Märchen sind Geschichten, in denen meist vollkommen klar ist, was schön ist und was abscheulich. Prinzessinnen sind schön. Hexen sind hässlich und einsam. Prinzen sind im Idealfall reich und schön. Und Prinzessinnen müssen sich von ihnen retten und dann heiraten lassen.
In diesem Stück aber ist alles unsicher: Geschlechter- und Rollenzuschreibungen sind uneindeutig, die vermeintlich funktionsfähigen Märchenerzählungen werden radikal hinterfragt. Der Spiegel aus dem zentralen Märchen "Schneewittchen" spielt mit als körperlose Stimme aus dem Off. Genervt vom Wahnsinn der Selbstoptimierung legt der Spiegel die Arbeit nieder, kommt aber schließlich zurück, als die Spieler:innen mit ihm einen neuen Modus der Zusammenarbeit verabreden und sich außerdem ein für alle Mal verabschieden von der Vorstellung von Schönheit als gewaltvoller Norm.
"Es war keinmal" ist in einer Kooperation zwischen dem feministischen Performancekollektiv Henrike Iglesias und dem Theater HORA entstanden. Als (Kultur-)Werkstatt für Menschen mit einer IV-zertifizierten "geistigen Behinderung" arbeitet das Theater HORA daran, die Wahrnehmung, Wertschätzung und Förderung künstlerischer und menschlicher Einzigartigkeit zu fördern.
English version
Starting with familiar fairy tales, the actors of Theater HORA with cognitive disabilities and the performers of Henrike Iglesias deconstruct the powerful social concepts of normality, beauty and social gender playfully, humorously and accessibly.
Fairy tales are stories where it is usually completely clear what is beautiful and what is revolting. Princesses are beautiful. Witches are ugly and lonely. Princes are ideally both rich and beautiful. And princesses have to be saved by and then marry them.
But in this play, everything is uncertain: attributions of gender and roles are ambiguous, fairy tale narratives that are supposed to be functional are radically questioned. The mirror from the key fairy tale "Snow White" is present as a disembodied voice from off stage. Fed up with the lunacy of self-improvement, the mirror goes on strike, but returns later when the performers agree on a new way of working and once and for all renounce the notion of beauty as a powerful norm.
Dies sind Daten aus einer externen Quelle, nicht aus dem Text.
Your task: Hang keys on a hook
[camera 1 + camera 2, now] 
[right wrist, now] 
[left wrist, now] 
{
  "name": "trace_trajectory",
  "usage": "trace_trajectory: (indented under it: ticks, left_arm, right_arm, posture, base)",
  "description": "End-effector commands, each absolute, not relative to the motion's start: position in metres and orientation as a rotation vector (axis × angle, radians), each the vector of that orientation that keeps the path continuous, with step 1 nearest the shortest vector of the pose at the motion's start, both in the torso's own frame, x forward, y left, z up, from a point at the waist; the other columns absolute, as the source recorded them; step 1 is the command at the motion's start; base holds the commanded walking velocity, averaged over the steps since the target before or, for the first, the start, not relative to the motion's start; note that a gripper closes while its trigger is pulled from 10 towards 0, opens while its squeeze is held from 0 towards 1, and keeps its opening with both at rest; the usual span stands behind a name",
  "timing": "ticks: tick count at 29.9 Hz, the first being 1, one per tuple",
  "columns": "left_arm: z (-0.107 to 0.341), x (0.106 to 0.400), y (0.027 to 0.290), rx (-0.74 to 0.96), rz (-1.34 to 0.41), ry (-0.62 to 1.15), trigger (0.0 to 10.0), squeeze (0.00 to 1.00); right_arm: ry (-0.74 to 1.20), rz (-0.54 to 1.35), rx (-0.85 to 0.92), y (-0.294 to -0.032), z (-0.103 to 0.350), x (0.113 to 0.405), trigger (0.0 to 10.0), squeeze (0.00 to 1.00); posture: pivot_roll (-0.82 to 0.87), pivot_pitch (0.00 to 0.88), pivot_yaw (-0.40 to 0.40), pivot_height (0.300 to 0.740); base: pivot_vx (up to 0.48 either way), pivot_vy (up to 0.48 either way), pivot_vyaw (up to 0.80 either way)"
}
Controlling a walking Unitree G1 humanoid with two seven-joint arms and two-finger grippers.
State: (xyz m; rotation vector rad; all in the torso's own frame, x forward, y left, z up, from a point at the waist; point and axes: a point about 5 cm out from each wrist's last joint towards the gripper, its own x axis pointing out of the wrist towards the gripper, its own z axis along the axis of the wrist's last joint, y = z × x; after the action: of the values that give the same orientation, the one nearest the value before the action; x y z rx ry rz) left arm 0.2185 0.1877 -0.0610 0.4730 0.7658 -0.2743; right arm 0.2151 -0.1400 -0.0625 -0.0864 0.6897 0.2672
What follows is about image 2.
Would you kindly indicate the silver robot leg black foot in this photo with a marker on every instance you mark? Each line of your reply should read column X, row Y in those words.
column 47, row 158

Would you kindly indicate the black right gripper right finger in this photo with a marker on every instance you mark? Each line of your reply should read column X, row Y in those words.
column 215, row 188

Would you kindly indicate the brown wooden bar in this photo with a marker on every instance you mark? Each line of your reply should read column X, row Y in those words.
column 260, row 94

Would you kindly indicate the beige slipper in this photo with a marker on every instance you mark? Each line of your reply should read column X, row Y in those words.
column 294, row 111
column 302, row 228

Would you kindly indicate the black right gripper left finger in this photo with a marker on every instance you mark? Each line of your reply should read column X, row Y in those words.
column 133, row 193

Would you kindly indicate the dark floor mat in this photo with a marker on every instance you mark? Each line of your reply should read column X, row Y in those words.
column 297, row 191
"Es war keinmal" was developed as a co-operation between the feminist performance collective Henrike Iglesias and Theater HORA. As a (cultural) workshop for people with certified mental disabilities, Theater Hora works to promote the reception, appreciation and promotion of artistic and human individuality.
Theater HORA & Theaterkollektiv Henrike Iglesias
Theater HORA ist eine der bekanntesten freien Theatergruppen der Schweiz und arbeitet regelmäßig mit Künstler:innen aus dem In- und Ausland zusammen. Das 2012 gegründete Theaterkollektiv Henrike Iglesias beleuchtet in seinen Performances popkulturelle Phänomene als Spiegel gesellschaftlicher Zustände.